• TASK
Where the material below has a line containing "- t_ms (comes", start repeating exactly, and keep going through the line containing "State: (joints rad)", with no other lines.

• MATERIAL PROVIDED
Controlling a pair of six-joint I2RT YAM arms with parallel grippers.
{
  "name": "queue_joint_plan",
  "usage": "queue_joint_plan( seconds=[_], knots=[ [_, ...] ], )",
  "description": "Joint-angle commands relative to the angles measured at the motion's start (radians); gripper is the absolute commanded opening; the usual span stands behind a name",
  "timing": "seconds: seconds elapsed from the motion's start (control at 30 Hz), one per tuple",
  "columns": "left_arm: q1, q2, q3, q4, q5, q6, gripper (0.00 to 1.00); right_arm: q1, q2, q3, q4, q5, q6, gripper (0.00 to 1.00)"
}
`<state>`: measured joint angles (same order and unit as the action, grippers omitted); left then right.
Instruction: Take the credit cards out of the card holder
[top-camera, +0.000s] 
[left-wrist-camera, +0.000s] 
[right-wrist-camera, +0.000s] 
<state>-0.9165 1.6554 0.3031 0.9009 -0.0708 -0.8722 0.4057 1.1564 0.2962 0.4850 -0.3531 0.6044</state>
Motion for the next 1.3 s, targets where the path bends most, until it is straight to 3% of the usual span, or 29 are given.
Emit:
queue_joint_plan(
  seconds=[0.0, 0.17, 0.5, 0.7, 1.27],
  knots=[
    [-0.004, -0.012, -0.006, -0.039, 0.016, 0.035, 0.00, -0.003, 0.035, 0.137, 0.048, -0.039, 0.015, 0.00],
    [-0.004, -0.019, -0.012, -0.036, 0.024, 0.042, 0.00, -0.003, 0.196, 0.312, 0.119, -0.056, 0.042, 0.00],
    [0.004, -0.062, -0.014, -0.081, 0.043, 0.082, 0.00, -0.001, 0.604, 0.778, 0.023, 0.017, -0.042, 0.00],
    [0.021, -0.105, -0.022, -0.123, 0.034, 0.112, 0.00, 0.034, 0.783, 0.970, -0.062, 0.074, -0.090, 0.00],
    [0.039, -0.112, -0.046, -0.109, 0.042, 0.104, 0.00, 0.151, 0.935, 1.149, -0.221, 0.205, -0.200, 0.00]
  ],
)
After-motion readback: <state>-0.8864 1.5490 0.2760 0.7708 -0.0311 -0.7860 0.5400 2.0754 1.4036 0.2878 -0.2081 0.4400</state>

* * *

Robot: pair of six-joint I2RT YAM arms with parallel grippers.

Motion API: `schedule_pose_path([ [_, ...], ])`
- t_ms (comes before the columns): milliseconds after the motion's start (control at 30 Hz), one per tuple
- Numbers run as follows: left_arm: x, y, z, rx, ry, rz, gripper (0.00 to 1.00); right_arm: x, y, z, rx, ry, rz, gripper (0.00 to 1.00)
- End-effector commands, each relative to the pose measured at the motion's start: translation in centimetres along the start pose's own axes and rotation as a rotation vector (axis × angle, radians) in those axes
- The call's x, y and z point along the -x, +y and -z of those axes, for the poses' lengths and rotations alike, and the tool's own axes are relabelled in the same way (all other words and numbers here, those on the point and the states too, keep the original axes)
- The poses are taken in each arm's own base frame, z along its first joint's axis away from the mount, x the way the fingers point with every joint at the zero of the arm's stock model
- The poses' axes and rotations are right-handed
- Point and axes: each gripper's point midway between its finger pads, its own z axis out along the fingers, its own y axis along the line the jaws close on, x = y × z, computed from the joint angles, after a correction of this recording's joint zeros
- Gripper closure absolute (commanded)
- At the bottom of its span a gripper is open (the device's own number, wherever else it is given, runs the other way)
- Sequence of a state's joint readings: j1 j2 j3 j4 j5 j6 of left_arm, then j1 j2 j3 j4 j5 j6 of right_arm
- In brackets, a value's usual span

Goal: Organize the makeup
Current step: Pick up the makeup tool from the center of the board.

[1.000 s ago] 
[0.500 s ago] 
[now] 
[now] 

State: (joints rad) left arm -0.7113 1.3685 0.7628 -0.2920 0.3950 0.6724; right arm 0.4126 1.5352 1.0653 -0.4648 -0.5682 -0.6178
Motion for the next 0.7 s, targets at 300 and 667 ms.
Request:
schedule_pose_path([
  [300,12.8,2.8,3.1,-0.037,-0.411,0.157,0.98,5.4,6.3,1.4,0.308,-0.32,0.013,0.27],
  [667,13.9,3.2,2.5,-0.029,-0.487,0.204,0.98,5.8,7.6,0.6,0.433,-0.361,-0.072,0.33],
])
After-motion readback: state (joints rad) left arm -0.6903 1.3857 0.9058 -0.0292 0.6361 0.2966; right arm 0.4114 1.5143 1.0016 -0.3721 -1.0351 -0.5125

• RESPONSE BOX
- t_ms (comes before the columns): milliseconds after the motion's start (control at 30 Hz), one per tuple
- Numbers run as follows: left_arm: x, y, z, rx, ry, rz, gripper (0.00 to 1.00); right_arm: x, y, z, rx, ry, rz, gripper (0.00 to 1.00)
- End-effector commands, each relative to the pose measured at the motion's start: translation in centimetres along the start pose's own axes and rotation as a rotation vector (axis × angle, radians) in those axes
- The call's x, y and z point along the -x, +y and -z of those axes, for the poses' lengths and rotations alike, and the tool's own axes are relabelled in the same way (all other words and numbers here, those on the point and the states too, keep the original axes)
- The poses are taken in each arm's own base frame, z along its first joint's axis away from the mount, x the way the fingers point with every joint at the zero of the arm's stock model
- The poses' axes and rotations are right-handed
- Point and axes: each gripper's point midway between its finger pads, its own z axis out along the fingers, its own y axis along the line the jaws close on, x = y × z, computed from the joint angles, after a correction of this recording's joint zeros
- Gripper closure absolute (commanded)
- At the bottom of its span a gripper is open (the device's own number, wherever else it is given, runs the other way)
- Sequence of a state's joint readings: j1 j2 j3 j4 j5 j6 of left_arm, then j1 j2 j3 j4 j5 j6 of right_arm
- In brackets, a value's usual span

Goal: Organize the makeup
Current step: Pick up the makeup tool from the center of the board.

[1.000 s ago] 
[0.500 s ago] 
[now] 
[now] 

State: (joints rad) left arm -0.7113 1.3685 0.7628 -0.2920 0.3950 0.6724; right arm 0.4126 1.5352 1.0653 -0.4648 -0.5682 -0.6178

With that, the answer is finished.